Everything from the first line of the material to the line containing "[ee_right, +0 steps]", inclusive, must be given again exactly; no pictures, and nothing past that line.

****************************************

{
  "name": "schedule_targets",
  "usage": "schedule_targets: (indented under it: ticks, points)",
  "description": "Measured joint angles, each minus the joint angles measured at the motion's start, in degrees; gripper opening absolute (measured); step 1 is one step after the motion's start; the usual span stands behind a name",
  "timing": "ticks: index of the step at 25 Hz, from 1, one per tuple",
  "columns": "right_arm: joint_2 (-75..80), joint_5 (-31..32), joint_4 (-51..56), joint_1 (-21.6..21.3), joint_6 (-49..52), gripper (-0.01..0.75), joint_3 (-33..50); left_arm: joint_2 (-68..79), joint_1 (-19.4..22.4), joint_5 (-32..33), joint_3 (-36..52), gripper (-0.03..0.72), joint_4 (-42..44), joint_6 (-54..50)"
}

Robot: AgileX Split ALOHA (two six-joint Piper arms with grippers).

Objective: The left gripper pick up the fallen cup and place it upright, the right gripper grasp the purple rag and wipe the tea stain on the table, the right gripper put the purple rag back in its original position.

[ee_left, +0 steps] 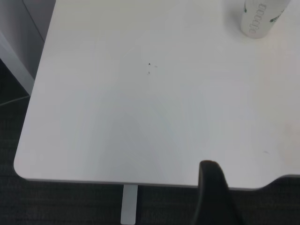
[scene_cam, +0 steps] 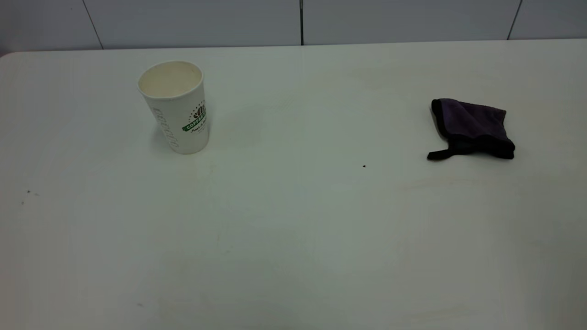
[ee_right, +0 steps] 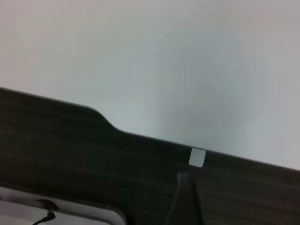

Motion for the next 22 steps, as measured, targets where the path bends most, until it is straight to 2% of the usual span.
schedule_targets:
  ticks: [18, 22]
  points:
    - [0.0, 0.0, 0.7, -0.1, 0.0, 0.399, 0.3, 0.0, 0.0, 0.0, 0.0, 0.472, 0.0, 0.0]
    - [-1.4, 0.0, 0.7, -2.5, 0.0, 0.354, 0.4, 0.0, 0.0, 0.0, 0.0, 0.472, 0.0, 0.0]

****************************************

Task solution
{
  "name": "schedule_targets",
  "usage": "schedule_targets: (indented under it: ticks, points)",
  "description": "Measured joint angles, each minus the joint angles measured at the motion's start, in degrees; gripper opening absolute (measured); step 1 is one step after the motion's start; the usual span stands behind a name",
  "timing": "ticks: index of the step at 25 Hz, from 1, one per tuple",
  "columns": "right_arm: joint_2 (-75..80), joint_5 (-31..32), joint_4 (-51..56), joint_1 (-21.6..21.3), joint_6 (-49..52), gripper (-0.01..0.75), joint_3 (-33..50); left_arm: joint_2 (-68..79), joint_1 (-19.4..22.4), joint_5 (-32..33), joint_3 (-36..52), gripper (-0.03..0.72), joint_4 (-42..44), joint_6 (-54..50)"
}

Robot: AgileX Split ALOHA (two six-joint Piper arms with grippers).

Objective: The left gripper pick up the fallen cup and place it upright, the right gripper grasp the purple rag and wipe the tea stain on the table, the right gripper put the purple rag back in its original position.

[ee_left, +0 steps] 
[scene_cam, +0 steps] 
[ee_right, +0 steps] 

For this exercise, nothing more remains to be done.